WORK ORDER:
Filter the entries below, keeping every line that has the word "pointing".

---- RECORD SET

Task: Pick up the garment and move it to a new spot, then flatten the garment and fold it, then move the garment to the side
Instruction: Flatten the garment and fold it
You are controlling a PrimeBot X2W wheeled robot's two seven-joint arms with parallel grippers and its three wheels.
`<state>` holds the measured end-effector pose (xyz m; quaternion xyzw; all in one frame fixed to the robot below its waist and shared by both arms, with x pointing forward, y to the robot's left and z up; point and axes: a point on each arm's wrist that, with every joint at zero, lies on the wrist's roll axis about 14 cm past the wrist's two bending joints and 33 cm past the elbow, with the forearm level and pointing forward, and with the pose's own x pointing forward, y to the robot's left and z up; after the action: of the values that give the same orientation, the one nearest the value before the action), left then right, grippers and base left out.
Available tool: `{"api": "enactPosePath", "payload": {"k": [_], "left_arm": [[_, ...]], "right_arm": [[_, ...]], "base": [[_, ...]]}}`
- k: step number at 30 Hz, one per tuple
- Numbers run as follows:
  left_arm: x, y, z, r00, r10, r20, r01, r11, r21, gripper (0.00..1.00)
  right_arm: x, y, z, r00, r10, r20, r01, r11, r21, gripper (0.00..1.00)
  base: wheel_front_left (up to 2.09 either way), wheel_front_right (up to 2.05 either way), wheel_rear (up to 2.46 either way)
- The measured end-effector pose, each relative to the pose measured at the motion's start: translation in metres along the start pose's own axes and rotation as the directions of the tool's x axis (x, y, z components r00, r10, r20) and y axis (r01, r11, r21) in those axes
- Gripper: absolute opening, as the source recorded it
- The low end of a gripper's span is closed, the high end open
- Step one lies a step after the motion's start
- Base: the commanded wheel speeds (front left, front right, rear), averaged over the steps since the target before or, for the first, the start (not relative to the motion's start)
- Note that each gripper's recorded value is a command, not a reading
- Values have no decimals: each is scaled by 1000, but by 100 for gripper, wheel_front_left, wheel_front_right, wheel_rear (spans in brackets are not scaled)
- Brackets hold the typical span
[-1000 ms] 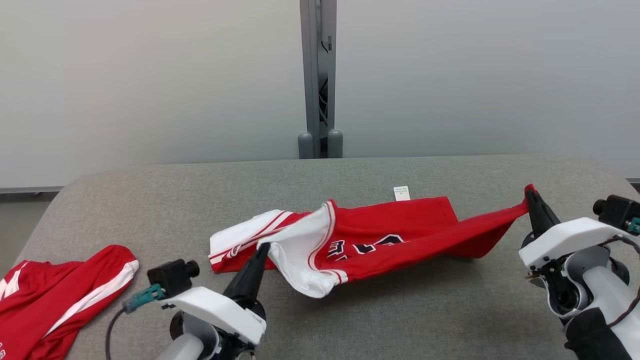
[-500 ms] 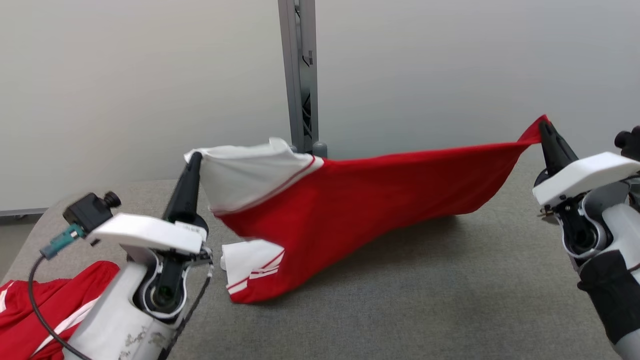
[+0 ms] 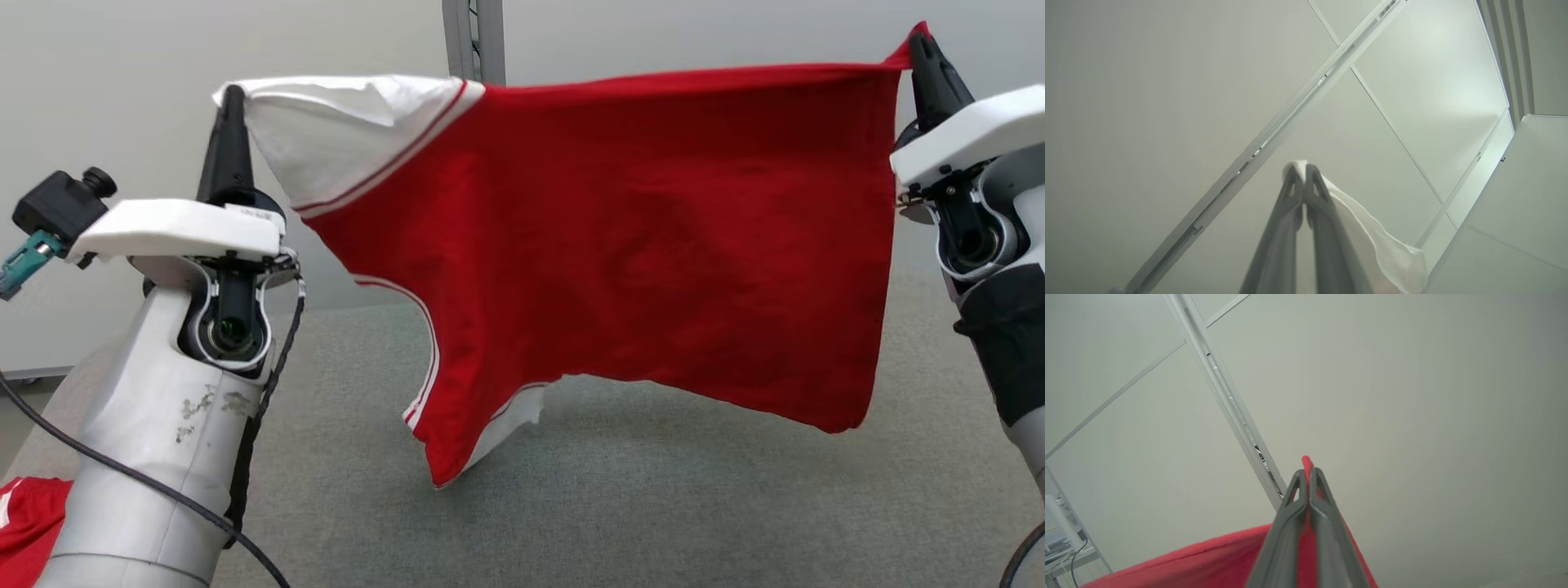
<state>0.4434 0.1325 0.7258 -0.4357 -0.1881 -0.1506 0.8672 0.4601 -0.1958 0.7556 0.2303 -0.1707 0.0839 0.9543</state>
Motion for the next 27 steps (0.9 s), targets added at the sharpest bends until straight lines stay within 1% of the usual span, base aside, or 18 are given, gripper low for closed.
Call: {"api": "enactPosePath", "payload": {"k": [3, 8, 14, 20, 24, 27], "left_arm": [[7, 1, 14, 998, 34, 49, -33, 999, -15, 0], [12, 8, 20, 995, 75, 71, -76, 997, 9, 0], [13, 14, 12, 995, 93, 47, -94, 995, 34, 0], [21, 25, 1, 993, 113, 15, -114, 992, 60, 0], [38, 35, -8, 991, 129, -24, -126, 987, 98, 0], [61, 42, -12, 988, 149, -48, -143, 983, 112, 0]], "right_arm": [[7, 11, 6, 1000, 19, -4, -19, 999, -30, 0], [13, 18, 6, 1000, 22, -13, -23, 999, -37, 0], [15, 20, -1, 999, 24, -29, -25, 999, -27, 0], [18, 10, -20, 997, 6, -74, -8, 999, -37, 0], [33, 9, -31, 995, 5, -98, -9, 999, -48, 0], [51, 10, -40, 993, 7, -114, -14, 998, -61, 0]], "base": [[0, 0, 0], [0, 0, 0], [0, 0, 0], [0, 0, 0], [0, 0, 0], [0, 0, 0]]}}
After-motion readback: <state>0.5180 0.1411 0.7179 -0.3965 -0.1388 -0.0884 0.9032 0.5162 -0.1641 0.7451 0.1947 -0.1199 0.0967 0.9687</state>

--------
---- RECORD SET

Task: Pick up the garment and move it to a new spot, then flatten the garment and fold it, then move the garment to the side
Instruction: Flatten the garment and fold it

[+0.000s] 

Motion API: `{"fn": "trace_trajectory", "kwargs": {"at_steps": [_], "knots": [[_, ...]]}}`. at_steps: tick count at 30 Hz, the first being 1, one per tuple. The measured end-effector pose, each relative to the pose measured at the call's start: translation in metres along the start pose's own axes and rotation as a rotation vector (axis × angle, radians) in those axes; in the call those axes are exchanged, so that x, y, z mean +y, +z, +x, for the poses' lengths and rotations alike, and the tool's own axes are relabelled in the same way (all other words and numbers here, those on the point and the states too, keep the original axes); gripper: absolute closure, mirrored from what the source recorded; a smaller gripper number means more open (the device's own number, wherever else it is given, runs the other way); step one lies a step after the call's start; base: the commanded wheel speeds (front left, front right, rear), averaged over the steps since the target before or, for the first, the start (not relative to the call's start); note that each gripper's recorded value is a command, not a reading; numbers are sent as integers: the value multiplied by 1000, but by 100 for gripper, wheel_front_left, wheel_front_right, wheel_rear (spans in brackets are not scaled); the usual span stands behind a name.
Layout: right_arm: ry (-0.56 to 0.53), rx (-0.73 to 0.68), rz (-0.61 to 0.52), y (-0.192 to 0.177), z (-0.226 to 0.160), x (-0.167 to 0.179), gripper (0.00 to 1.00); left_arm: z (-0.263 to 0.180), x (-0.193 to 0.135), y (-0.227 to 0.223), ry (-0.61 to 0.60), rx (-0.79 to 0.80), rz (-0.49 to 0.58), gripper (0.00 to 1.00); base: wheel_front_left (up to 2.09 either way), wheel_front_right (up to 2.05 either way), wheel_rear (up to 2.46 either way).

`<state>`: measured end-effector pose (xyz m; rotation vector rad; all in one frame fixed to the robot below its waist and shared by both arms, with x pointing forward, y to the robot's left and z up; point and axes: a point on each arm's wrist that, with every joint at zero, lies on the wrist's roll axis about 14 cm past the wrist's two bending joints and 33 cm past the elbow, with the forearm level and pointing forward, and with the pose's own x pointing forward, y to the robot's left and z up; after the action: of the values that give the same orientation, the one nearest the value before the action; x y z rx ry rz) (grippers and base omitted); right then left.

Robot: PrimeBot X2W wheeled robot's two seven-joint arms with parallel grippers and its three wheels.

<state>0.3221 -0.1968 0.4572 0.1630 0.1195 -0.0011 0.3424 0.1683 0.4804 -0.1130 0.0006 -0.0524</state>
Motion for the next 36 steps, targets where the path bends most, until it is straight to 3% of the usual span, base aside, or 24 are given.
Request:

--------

REPLY TO THE EXERCISE:
`<state>` holds the measured end-effector pose (xyz m; quaternion xyzw; all in one frame fixed to the robot below its waist and shared by both arms, with x pointing forward, y to the robot's left and z up; point and axes: a point on each arm's wrist that, with every joint at zero, lies on the wrist's roll axis about 14 cm past the wrist's two bending joints and 33 cm past the elbow, with the forearm level and pointing forward, and with the pose's own x pointing forward, y to the robot's left and z up; after the action: of the values that give the same orientation, the one nearest the value before the action), left then right, grippers and base left out.
`<state>`: measured end-effector pose (xyz m; rotation vector rad; all in one frame fixed to the robot below its waist and shared by both arms, with x pointing forward, y to the robot's left and z up; point and axes: a point on each arm's wrist that, with every joint at zero, lies on the wrist's roll axis about 14 cm past the wrist's two bending joints and 33 cm past the elbow, with the forearm level and pointing forward, and with the pose's own x pointing forward, y to the robot's left and z up; after the action: of the values that give the same orientation, the one nearest the value before the action; x y z rx ry rz) (grippers and base omitted); right then left.

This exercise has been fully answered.